Thompson pointed out that IRS and Treasury Department officials have made a number of speeches acknowledging the scope of Section 199A could change significantly, depending on how official pronouncements choose to define some of the terms, which include “qualified business income” (QBI), “qualified property,” and “W-2 wages” properly applicable to QBI. He also noted that Section 199A limits the deduction depending on whether the business is deemed to be a “specified service trade or business.”

“Making an election in March when the guidance on which such election may be based will be issued in June is unfair to taxpayers, tax professionals, and the tax system itself,” Thompson said.

As co-owner of Bailey & Thompson Tax & Accounting, P.A., a CPA firm in Little Rock, Ark., Thompson knows first-hand the challenges facing tax preparers when tax changes are made without the necessary supporting guidance available.

“NSA members as well as tax professionals across the country are being asked by clients to make our own interpretations of Section 199A,” he said. “This is dangerous territory.”

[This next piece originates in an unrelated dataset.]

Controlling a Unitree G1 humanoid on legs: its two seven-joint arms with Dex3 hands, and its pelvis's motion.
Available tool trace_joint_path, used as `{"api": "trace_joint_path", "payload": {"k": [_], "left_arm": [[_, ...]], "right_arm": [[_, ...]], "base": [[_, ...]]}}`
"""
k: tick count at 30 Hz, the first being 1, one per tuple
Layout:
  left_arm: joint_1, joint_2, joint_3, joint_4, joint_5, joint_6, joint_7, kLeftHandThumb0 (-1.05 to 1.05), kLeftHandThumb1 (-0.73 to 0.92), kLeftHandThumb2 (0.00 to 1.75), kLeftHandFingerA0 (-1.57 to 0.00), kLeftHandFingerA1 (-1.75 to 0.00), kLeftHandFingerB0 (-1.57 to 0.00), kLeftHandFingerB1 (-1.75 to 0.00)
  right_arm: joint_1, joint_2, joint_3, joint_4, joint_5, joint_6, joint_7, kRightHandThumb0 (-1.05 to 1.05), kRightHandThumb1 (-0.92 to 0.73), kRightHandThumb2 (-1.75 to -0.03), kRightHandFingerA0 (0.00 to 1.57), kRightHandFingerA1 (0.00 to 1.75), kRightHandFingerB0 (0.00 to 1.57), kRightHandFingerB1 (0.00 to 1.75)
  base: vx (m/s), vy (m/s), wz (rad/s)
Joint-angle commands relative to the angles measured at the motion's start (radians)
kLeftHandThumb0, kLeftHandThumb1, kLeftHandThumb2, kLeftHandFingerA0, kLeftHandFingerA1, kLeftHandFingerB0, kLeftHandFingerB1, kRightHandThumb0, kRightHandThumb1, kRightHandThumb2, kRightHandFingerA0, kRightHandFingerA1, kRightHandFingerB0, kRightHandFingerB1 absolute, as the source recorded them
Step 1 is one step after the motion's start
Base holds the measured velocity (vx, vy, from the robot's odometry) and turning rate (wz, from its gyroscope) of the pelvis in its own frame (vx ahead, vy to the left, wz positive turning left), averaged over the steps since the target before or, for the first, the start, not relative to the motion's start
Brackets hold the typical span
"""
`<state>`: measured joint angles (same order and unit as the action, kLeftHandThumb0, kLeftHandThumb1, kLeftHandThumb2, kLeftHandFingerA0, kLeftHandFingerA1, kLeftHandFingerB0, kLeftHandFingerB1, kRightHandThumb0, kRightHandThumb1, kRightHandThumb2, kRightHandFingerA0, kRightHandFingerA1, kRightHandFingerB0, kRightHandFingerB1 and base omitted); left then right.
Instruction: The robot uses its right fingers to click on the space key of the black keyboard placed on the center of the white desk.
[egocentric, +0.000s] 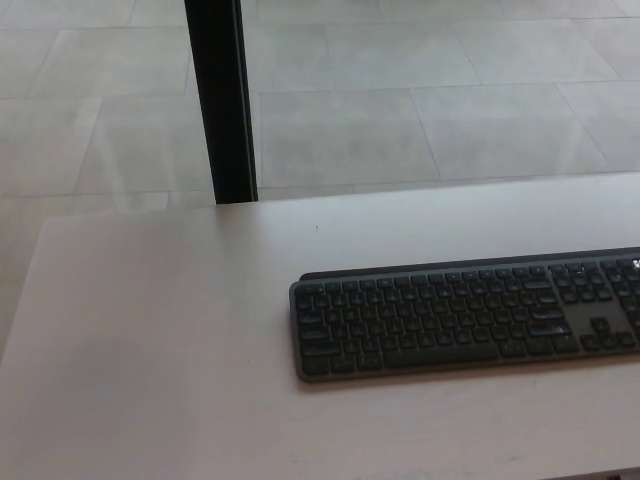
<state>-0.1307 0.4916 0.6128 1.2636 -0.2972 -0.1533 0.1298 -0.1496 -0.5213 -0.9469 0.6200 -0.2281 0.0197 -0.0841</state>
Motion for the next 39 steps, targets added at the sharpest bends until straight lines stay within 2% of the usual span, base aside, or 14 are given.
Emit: {"api": "trace_joint_path", "payload": {"k": [1, 4, 5, 6, 7, 9, 10, 12, 13, 14, 15, 16, 24, 39], "left_arm": [[0.016, 0.018, 0.0, 0.003, -0.008, -0.008, -0.015, -0.48, 0.53, 0.6, -1.0, -1.59, -0.82, -0.7], [0.015, 0.019, 0.009, 0.009, -0.017, -0.003, -0.018, -0.47, 0.52, 0.6, -1.01, -1.59, -0.83, -0.68], [0.015, 0.018, 0.011, 0.007, -0.02, -0.005, -0.021, -0.47, 0.55, 0.56, -1.02, -1.59, -0.88, -0.72], [0.016, 0.019, 0.005, 0.007, -0.014, -0.005, -0.02, -0.48, 0.53, 0.61, -0.98, -1.64, -0.84, -0.74], [0.016, 0.021, -0.004, 0.006, -0.003, -0.007, -0.017, -0.48, 0.54, 0.6, -1.05, -1.6, -0.82, -0.7], [0.014, 0.019, -0.005, 0.003, -0.003, -0.01, -0.011, -0.47, 0.53, 0.6, -1.03, -1.62, -0.84, -0.73], [0.015, 0.02, -0.004, 0.003, -0.005, -0.01, -0.013, -0.49, 0.53, 0.59, -0.99, -1.59, -0.83, -0.71], [0.017, 0.019, -0.003, 0.006, -0.006, -0.013, -0.013, -0.5, 0.54, 0.56, -1.03, -1.55, -0.87, -0.72], [0.019, 0.019, -0.007, 0.006, -0.001, -0.013, -0.007, -0.51, 0.55, 0.57, -1.05, -1.53, -0.87, -0.72], [0.015, 0.018, -0.002, 0.006, -0.007, -0.007, -0.002, -0.5, 0.54, 0.56, -1.03, -1.56, -0.86, -0.71], [0.014, 0.017, -0.001, 0.007, -0.008, -0.005, -0.002, -0.5, 0.55, 0.56, -1.01, -1.58, -0.88, -0.77], [0.015, 0.018, -0.008, 0.007, -0.001, -0.006, -0.003, -0.52, 0.55, 0.56, -1.01, -1.56, -0.87, -0.76], [0.017, 0.015, 0.004, 0.001, -0.016, -0.016, -0.009, -0.49, 0.54, 0.56, -1.06, -1.53, -0.85, -0.72], [0.018, 0.019, -0.013, -0.002, 0.002, -0.013, -0.003, -0.5, 0.55, 0.56, -1.01, -1.54, -0.9, -0.74]], "right_arm": [[0.007, 0.087, -0.153, 0.084, 0.238, 0.069, -0.163, -0.45, -0.53, -0.67, 1.23, 1.62, 0.75, 0.7], [-0.002, 0.111, -0.178, 0.072, 0.264, 0.094, -0.176, -0.47, -0.55, -0.68, 1.28, 1.61, 0.77, 0.74], [-0.004, 0.109, -0.173, 0.087, 0.263, 0.098, -0.172, -0.42, -0.41, -0.95, 1.45, 1.43, 0.72, 0.78], [-0.009, 0.114, -0.168, 0.097, 0.265, 0.107, -0.171, -0.49, -0.5, -0.79, 1.36, 1.5, 0.76, 0.75], [-0.014, 0.124, -0.16, 0.107, 0.269, 0.116, -0.167, -0.5, -0.49, -0.8, 1.34, 1.47, 0.77, 0.76], [-0.014, 0.128, -0.146, 0.126, 0.275, 0.117, -0.158, -0.51, -0.49, -0.78, 1.33, 1.48, 0.78, 0.76], [-0.01, 0.14, -0.142, 0.142, 0.291, 0.087, -0.131, -0.41, -0.56, -0.67, 1.3, 1.52, 0.82, 0.76], [-0.005, 0.15, -0.125, 0.157, 0.306, 0.062, -0.113, -0.42, -0.55, -0.67, 1.32, 1.47, 0.86, 0.76], [-0.002, 0.161, -0.106, 0.169, 0.305, 0.065, -0.103, -0.41, -0.56, -0.67, 1.27, 1.45, 0.75, 0.69], [0.001, 0.165, -0.087, 0.179, 0.297, 0.053, -0.106, -0.43, -0.56, -0.67, 1.28, 1.42, 0.77, 0.69], [0.004, 0.167, -0.075, 0.183, 0.299, 0.046, -0.105, -0.38, -0.39, -0.94, 1.37, 1.32, 0.69, 0.76], [0.007, 0.175, -0.067, 0.179, 0.316, 0.046, -0.098, -0.42, -0.56, -0.67, 1.26, 1.47, 0.69, 0.68], [0.016, 0.196, -0.029, 0.147, 0.416, 0.077, -0.105, -0.4, -0.58, -0.67, 1.22, 1.54, 0.67, 0.69], [0.052, 0.192, 0.058, 0.129, 0.488, 0.059, -0.126, -0.43, -0.58, -0.67, 1.16, 1.48, 0.66, 0.66]], "base": [[0.0, 0.0, 0.0], [0.0, 0.0, 0.0], [0.0, 0.0, 0.0], [0.0, 0.0, 0.0], [0.0, 0.0, 0.0], [0.0, 0.0, 0.0], [0.0, 0.0, 0.0], [0.0, 0.0, 0.0], [0.0, 0.0, 0.0], [0.0, 0.0, 0.0], [0.0, 0.0, 0.0], [0.0, 0.0, 0.0], [0.0, 0.0, 0.0], [0.0, 0.0, 0.0]]}}
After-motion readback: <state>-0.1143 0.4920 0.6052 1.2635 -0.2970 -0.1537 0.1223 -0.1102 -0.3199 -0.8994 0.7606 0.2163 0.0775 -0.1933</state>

Assuming the regulations on Section 199A are actually issued by June 30, the NSA believes any entity considering making an S election should be given a six-month extension, until Sept. 15, 2018.

“By allowing a six month extension to Sept. 15, 2018, for a corporation to make an election to be treated as an S corporation for the current calendar year would afford time for all affected parties, as well as their tax adviser, to read and understand any such regulations and how they may impact their tax liabilities,” said Ams.